╭─ Information provided

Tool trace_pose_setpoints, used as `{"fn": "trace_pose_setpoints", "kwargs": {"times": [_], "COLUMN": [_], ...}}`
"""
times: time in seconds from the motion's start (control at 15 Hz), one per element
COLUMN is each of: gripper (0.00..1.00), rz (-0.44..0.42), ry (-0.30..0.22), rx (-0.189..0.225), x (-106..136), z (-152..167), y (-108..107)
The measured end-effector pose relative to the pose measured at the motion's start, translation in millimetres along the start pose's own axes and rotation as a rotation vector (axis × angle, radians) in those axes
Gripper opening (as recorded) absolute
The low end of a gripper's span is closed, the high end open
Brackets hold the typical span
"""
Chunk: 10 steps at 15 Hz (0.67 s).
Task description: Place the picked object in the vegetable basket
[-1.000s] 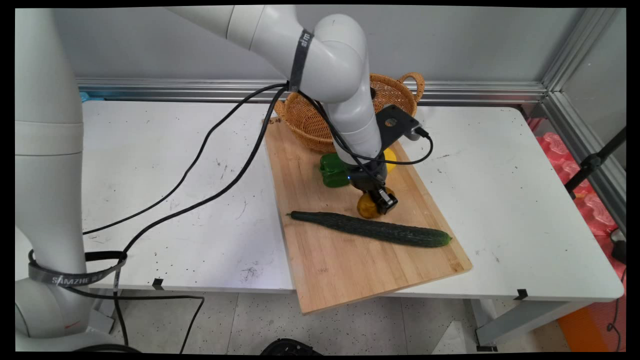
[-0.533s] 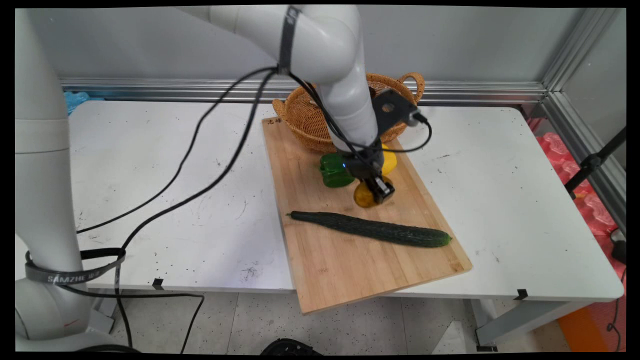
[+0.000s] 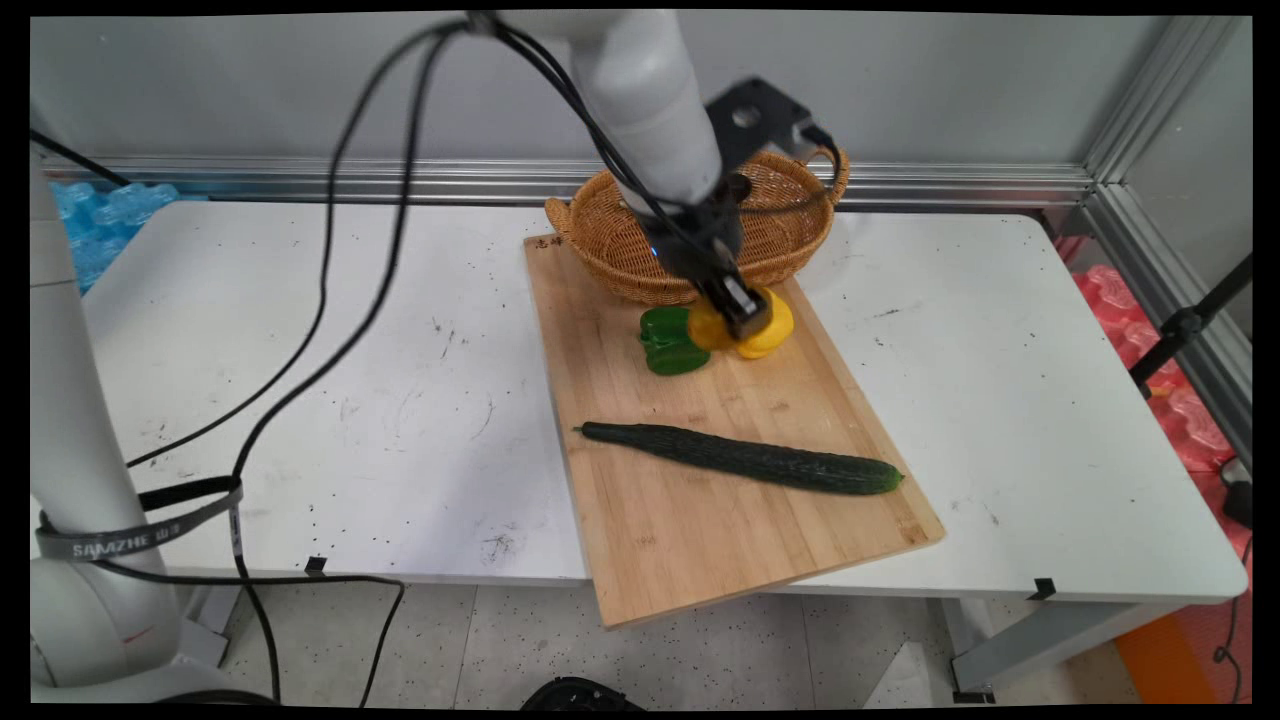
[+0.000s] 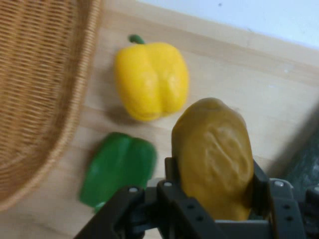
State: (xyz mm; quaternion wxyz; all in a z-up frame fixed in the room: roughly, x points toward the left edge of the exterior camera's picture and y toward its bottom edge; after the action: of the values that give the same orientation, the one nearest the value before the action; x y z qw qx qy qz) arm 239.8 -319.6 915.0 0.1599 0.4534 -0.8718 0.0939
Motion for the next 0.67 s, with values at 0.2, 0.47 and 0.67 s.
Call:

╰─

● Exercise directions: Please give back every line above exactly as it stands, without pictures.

● Exercise output:
Tool trace_pose_setpoints, used as `{"fn": "trace_pose_setpoints", "kwargs": {"times": [_], "COLUMN": [_], ...}}`
"""
times: time in seconds from the motion's start (control at 15 Hz), one per element
COLUMN is each of: gripper (0.00..1.00), rz (-0.44..0.42), ry (-0.30..0.22), rx (-0.189..0.225), x (-106..136), z (-152..167), y (-108..107)
The measured end-effector pose relative to the pose measured at the motion's start, translation in millimetres along the start pose's own axes and rotation as a rotation vector (axis × angle, radians) in those axes
Gripper opening (as recorded) absolute
The low end of a gripper's span is closed, the high end open
Brackets hold the typical span
"""
Chunk: 10 steps at 15 Hz (0.67 s).
Task description: Place the picked object in the vegetable basket
[-1.000s] 
[-0.533s] 
[+0.000s] 
[+0.000s] 
State: (xyz mm; quaternion wxyz; all in a z-up frame fixed in the room: roughly, x points toward the left edge of the exterior camera's picture and y toward its bottom edge; after the action: of the values that give the same orientation, the one nearest the value before the action; x y z qw qx qy qz) arm 239.8 -319.6 915.0 0.1599 0.4534 -0.8718 0.0939
Motion for the next 0.67 s, with values at 0.2, 0.47 and 0.67 s.
Call:

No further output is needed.